On – jedna z największych gwiazd telewizji. Dla brukowców newsem godnym pierwszej strony było nawet to, że je ogórkową. Ona – jedna z najpotężniejszych kobiet wielkiej finansjery, wiceprezes największego banku. On – śliczny jak marzenie, ona – piękna jak milion dolarów. A nawet kilka milionów.

Prasa ekscytowała się tym związkiem od dawna. Jego zwalniał on od podejrzeń, że – cytując klasyka – „rzadko widuje się go z dziewczętami”, ona pokazywała, że ma wszystko. Teraz ton komentarzy z lekko pokpiwających zmienił się na jawnie wrogi, bo okazało się, że ona daje mu wielomilionowe zlecenia. Tabloidy widzą ją już w więziennym drelichu, on stał się symbolem patologicznego wyzyskiwacza.

Jeśli doniesienia mediów są prawdziwe, to Niezgoda i Kammel postąpili nieetycznie. Tyle fakty (brednie o więzieniu zostawmy brukowcom). Ale z drugiej strony, cóż takiego zrobił Tomasz Kammel, że wyrzucają go dziś z telewizji publicznej? Wszak niemal każdy telewizyjny dziennikarz prowadzi na boku firmowe imprezy, promocje i festyny. Szkoli, doradza, dorabia. TVP od dwóch dziesięcioleci przymyka na to oko, budząc się tylko, jeśli jakaś gwiazda przegnie i wystąpi w telewizyjnej reklamie. Kammel nie przegiął, robił to, co wszyscy. Tylko to.

A pani Niezgoda? Cóż takiego uczyniła, czego nie robiłoby się w jej środowisku? Wszyscy wiedzą, jak powstawał polski świat wielkich finansów. A to malutki bank założony przez nomenklaturę kupił kilkanaście razy większy bank państwowy, a to bank światowy przejął nasz bank za jego własne pieniądze, a to prezesi banków polskich załatwili zagranicznym kontrahentom prywatyzację za cenę swych wielomilionowych odpraw. Wszyscy to wiedzieli, ale głośne mówienie o tym kompromitowało mówcę niegdyś jako oszołoma, dziś – jako walczącego z układem. Pani Agnieszka, kobieta utalentowana, robiła więc to, co jej szefowie, koledzy, znajomi, wszyscy wokół. Dlaczego właśnie mnie się czepiają, akurat oni?! Tak, ma prawo być zdumiona.

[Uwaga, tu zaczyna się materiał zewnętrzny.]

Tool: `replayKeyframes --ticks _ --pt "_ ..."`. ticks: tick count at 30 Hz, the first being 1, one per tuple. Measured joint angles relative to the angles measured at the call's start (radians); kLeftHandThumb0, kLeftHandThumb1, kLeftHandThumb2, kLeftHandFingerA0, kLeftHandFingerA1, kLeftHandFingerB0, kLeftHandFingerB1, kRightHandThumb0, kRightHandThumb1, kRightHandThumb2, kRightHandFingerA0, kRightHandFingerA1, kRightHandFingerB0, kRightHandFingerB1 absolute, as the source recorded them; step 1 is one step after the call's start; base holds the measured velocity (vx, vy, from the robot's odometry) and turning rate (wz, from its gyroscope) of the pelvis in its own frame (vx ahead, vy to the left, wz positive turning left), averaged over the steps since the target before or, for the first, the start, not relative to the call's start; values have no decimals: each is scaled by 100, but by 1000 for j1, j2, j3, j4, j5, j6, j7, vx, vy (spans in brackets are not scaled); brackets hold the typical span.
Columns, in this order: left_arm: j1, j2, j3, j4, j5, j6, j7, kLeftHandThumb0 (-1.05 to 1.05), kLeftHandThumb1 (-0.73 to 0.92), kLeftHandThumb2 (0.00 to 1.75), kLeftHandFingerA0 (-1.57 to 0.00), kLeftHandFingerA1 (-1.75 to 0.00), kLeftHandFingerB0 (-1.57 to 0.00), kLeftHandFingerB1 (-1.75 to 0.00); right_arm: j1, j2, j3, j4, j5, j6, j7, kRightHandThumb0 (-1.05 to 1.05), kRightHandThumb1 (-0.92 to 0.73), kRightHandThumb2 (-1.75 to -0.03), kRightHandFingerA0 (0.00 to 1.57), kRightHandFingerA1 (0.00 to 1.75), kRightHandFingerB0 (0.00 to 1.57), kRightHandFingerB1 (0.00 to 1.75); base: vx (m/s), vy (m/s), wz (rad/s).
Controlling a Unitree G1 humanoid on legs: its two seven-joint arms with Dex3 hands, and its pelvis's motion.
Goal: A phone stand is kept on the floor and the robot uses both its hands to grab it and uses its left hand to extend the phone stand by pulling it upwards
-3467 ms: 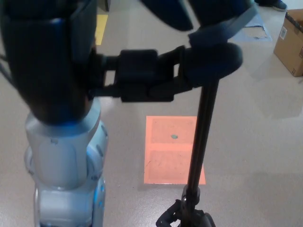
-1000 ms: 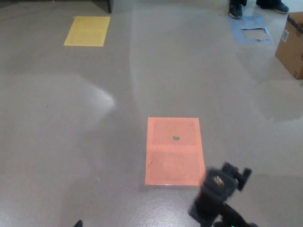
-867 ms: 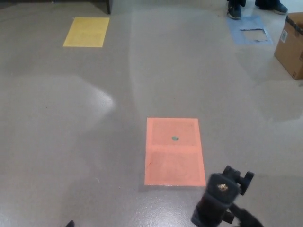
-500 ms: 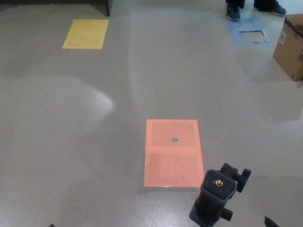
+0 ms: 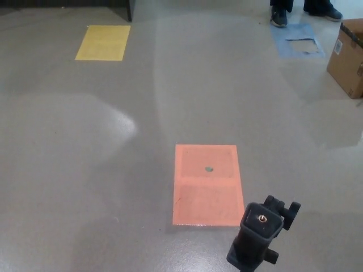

Bo to, co w tej historii jest najciekawsze, leży obok. W historii, która – podkreślmy to – wcale nie jest historią romansu ani nawet historią Kammela i Niezgody. Oto, pisze poważna gazeta biznesowa, „w BPH na konflikt interesów patrzono przez palce”. Jest to rzecz godna albo procesu, albo trwogi.

Poważny, duży, giełdowy bank pozwalał swojej wiceprezes na wydawanie poza kontrolą milionów złotych? Doprawdy? To na co pozwalał pozostałym wiceprezesom, że o prezesie nie wspomnę? A sprzątaczki kradły tam spinacze? I czy grzech pierworodny, grzech założycielski polskiego świata finansów, jest tu bez znaczenia?